TSny said:
Yup. Given the question-given values the beam will impact the positive plate about halfway through the parallel plate channel. So original problem statement FAIL. This happens frustratingly frequently, especially when older problem sets are "updated" to change the working values to "refresh" the problem for new editions of texts or exams.Bolter said:Sorry my field line directions should be reversed (going from positive to negative)
So the question must have a mistake then I guess. I believe the first option would’ve been the right answer but maybe the person who wrote this misplaced the decimal point position and instead got 1.76cm and not 17.6cm
The deflection distance for an electron beam in an electric field refers to the distance that an electron beam will be deflected when passing through an electric field. It is determined by the strength of the electric field and the charge and mass of the electron.
The deflection distance can be calculated using the equation d = (E * L^2) / (2 * m * V^2), where d is the deflection distance, E is the electric field strength, L is the length of the electric field, m is the mass of the electron, and V is the velocity of the electron beam.
The deflection distance of an electron beam is affected by the strength of the electric field, the length of the electric field, the mass and charge of the electron, and the velocity of the electron beam.

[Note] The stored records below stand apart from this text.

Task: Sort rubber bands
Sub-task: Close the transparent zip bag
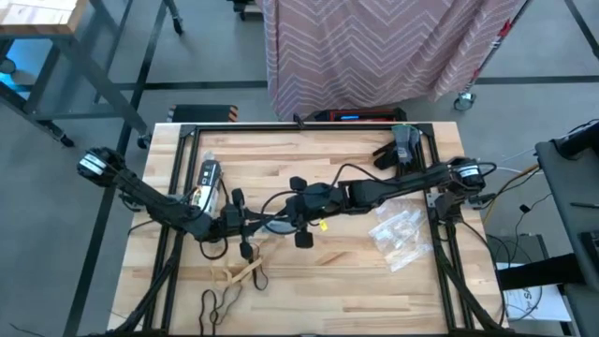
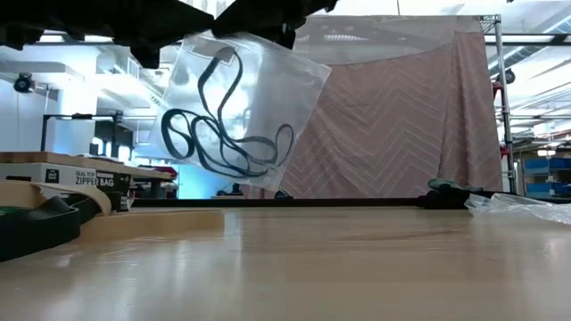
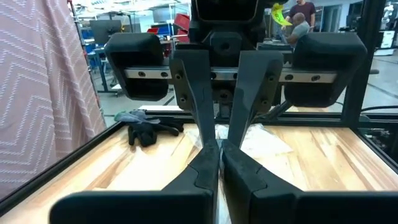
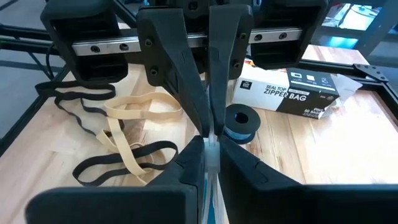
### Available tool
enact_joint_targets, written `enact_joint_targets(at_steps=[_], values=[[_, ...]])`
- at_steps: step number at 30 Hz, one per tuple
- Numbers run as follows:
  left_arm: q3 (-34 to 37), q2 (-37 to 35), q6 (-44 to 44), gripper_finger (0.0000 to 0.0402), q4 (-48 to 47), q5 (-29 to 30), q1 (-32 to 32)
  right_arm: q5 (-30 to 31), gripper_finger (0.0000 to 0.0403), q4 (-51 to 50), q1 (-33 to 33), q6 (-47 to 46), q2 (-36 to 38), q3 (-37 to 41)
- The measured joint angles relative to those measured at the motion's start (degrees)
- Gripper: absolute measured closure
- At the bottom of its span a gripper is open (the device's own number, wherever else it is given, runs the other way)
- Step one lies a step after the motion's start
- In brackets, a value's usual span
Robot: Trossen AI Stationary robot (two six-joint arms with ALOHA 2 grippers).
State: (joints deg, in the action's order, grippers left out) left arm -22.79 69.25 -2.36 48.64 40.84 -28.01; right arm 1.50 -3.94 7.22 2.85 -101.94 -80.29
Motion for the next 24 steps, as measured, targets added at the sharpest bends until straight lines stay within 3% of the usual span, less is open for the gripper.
enact_joint_targets(at_steps=[24], values=[[0.09, 0.00, 0.08, 0.0401, -1.38, -0.20, -0.04, -0.03, 0.0377, -9.14, 0.00, -0.26, 0.80, -0.07]])
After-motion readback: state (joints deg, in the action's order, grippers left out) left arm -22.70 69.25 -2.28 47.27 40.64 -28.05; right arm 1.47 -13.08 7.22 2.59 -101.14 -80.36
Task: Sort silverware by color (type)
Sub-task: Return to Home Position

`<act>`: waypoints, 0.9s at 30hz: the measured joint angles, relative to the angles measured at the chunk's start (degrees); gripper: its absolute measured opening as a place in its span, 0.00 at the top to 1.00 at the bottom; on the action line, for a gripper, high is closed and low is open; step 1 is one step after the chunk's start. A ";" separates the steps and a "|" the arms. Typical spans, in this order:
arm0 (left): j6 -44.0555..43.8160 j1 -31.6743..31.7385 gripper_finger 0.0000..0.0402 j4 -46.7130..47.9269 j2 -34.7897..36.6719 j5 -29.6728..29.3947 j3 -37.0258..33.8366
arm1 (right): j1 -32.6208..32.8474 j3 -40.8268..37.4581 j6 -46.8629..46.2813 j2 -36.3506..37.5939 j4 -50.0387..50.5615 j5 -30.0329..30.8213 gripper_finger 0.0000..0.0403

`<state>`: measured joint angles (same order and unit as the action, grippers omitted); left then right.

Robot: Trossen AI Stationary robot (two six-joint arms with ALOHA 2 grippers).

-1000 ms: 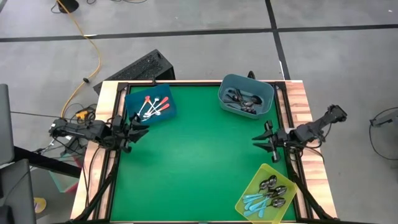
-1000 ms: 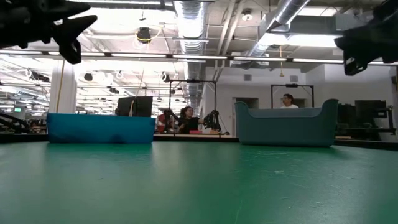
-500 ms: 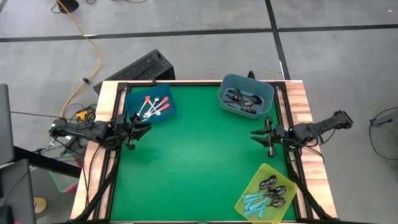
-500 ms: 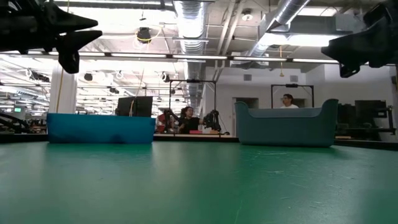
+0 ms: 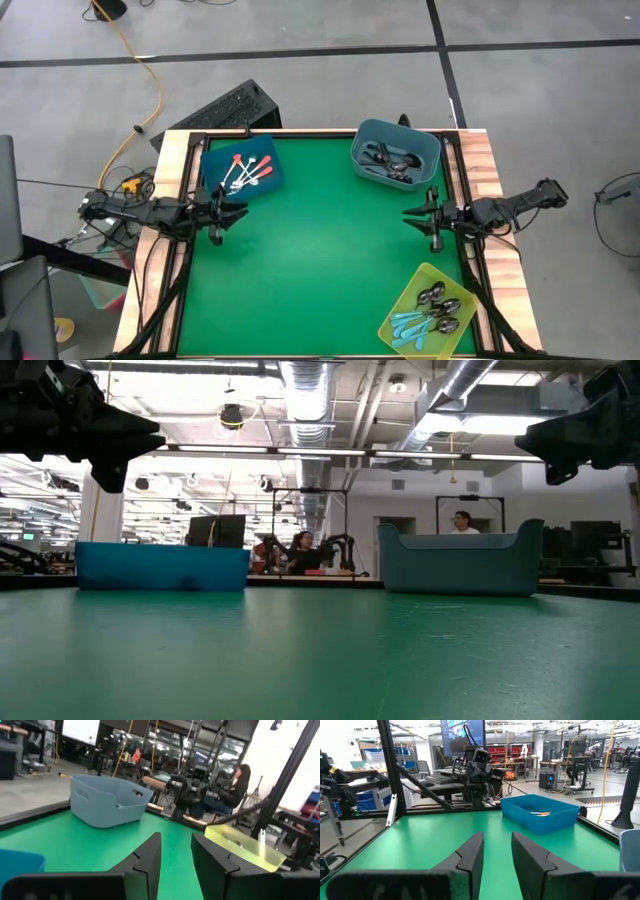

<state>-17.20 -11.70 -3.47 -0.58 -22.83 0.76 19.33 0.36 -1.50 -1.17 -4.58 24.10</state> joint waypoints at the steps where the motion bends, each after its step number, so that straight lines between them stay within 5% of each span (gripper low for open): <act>1: -0.02 0.00 0.77 0.33 -0.05 0.06 0.08 | 0.00 0.00 0.00 0.00 0.00 0.00 0.69; 27: 0.01 0.00 0.77 1.02 -0.04 -0.04 0.37 | 0.02 -0.04 -0.02 0.00 -0.14 0.00 0.70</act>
<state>-17.19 -11.70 -2.46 -0.62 -22.87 1.13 19.35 0.32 -1.52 -1.17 -4.72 24.10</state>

Additionally, the shape and orientation of the electric field can also impact the deflection distance.
The deflection distance increases with increasing electric field strength. This is because a stronger electric field will exert a greater force on the electron beam, causing it to deflect more.
Yes, the deflection distance of an electron beam in an electric field can be controlled by adjusting the strength and shape of the electric field, as well as the velocity of the electron beam. This allows for precise manipulation and positioning of the electron beam in various scientific and technological applications.